* [YOUR INSTRUCTIONS]
Reproduce the listing in full, pictures excluded.

# # # # #

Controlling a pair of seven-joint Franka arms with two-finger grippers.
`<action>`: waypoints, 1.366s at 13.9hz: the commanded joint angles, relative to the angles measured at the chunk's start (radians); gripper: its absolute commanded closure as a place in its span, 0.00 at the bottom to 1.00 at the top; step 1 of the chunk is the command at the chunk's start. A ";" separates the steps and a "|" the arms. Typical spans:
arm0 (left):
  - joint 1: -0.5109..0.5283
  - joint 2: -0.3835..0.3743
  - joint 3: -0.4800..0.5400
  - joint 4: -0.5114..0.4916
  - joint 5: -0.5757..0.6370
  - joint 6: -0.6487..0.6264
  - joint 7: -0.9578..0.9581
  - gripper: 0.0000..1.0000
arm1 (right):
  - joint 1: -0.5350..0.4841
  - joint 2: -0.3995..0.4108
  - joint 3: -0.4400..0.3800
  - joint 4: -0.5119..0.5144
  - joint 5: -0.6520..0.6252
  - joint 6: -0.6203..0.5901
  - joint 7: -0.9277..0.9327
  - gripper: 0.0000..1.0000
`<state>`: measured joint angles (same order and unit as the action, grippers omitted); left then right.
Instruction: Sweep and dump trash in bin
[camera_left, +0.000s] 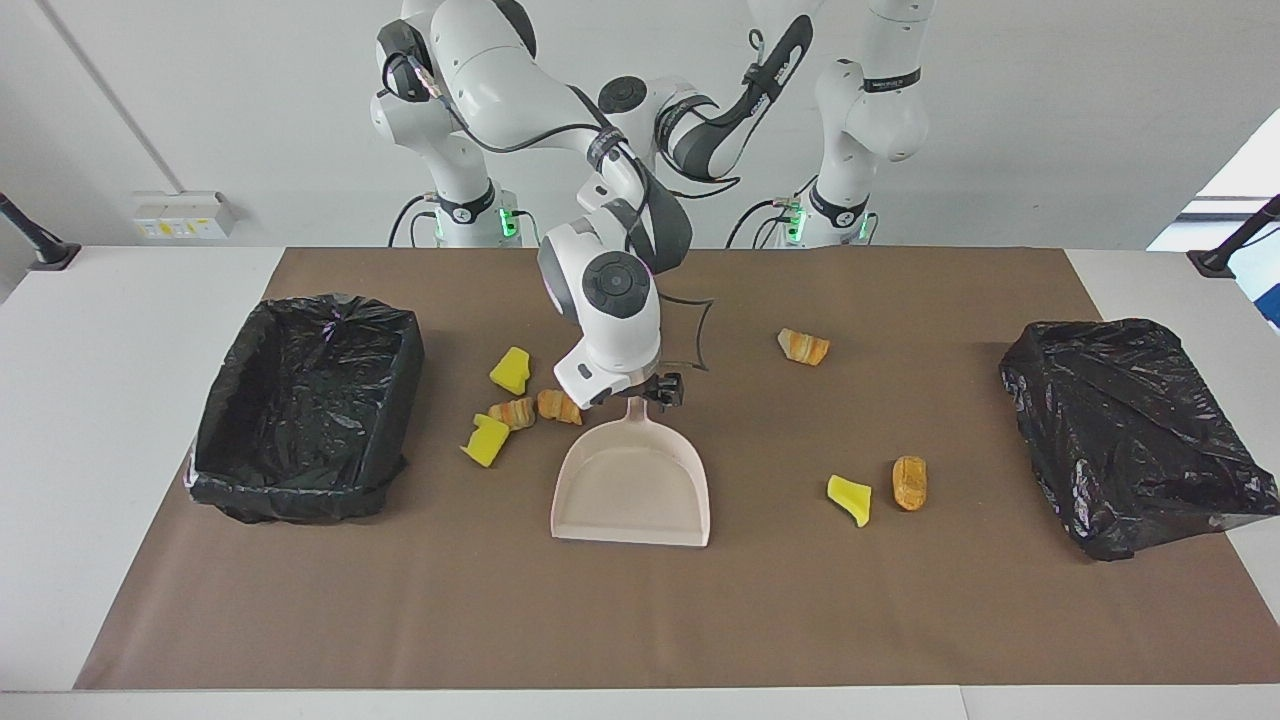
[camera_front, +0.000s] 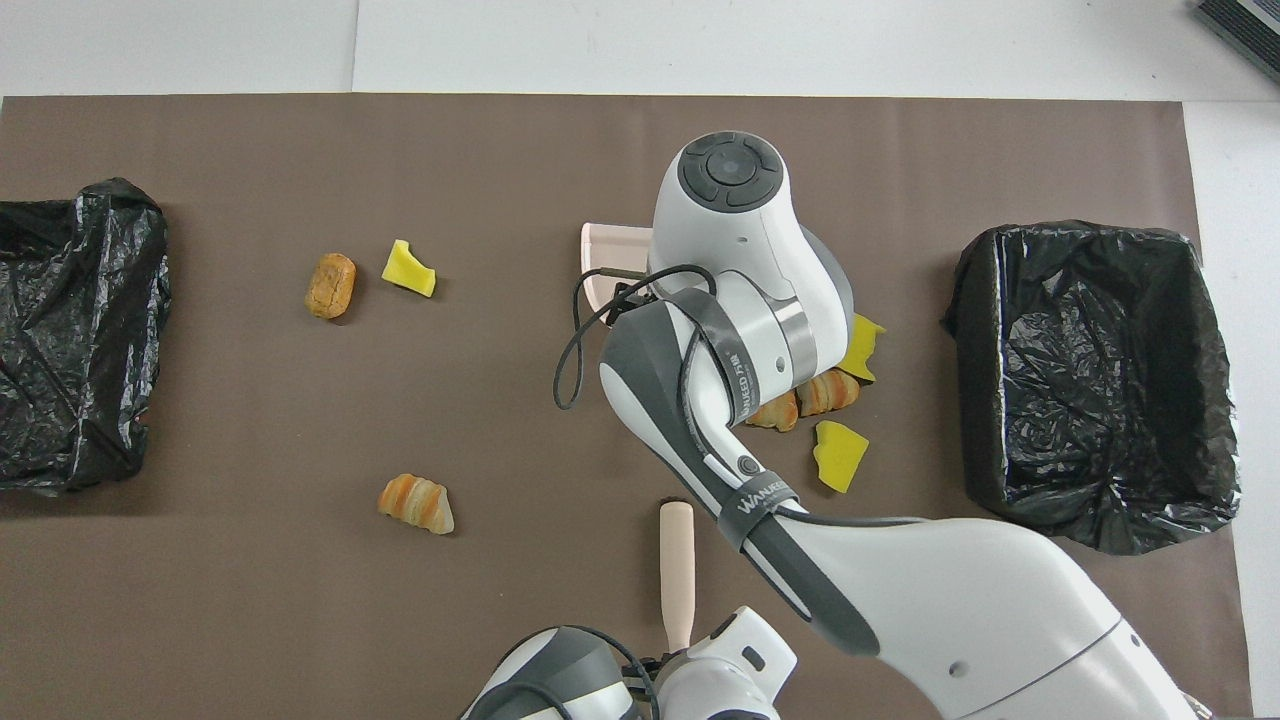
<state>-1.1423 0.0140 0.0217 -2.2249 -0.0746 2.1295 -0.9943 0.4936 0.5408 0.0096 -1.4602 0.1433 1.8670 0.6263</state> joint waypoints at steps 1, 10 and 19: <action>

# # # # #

* [OUTPUT OF THE EXERCISE]
Controlling a pair of seven-joint Franka arms with two-finger grippers.
`<action>`: waypoints, 1.366s at 13.9hz: the commanded joint angles, relative to the angles measured at the chunk's start (radians); gripper: its absolute commanded closure as a place in its span, 0.00 at the bottom to 1.00 at the top; step 1 of the chunk is the command at the chunk's start. A ";" separates the steps and a "|" the arms. Typical spans:
arm0 (left):
  - joint 1: -0.5109..0.5283
  - joint 2: -0.3835..0.3743
  - joint 3: -0.4800..0.5400
  - joint 4: -0.5114..0.4916
  - joint 5: -0.5757..0.6370
  - joint 6: -0.6487..0.6264
  - joint 7: -0.9578..0.9581
  - gripper: 0.0000..1.0000
arm1 (right):
  - joint 1: -0.5350..0.4841
  - joint 2: -0.3995..0.4108
  - joint 3: -0.4400..0.3800
  - joint 4: -0.5119..0.5144
  - joint 5: -0.6520..0.6252
  - joint 6: -0.6203..0.5901
  - joint 7: -0.9277..0.9327
  - gripper: 0.0000..1.0000
`<state>`: measured joint angles (same order and unit as the action, grippers omitted); left then right.
Instruction: Sweep and dump trash in bin
[camera_left, +0.000s] 
[camera_front, +0.000s] 
<state>-1.1423 0.0140 0.0217 -2.2249 -0.0746 2.1295 -0.9943 0.4936 0.5408 0.0096 -1.4602 0.1433 1.8670 0.6263</state> joint waypoints at steps 1, 10 and 19: <action>

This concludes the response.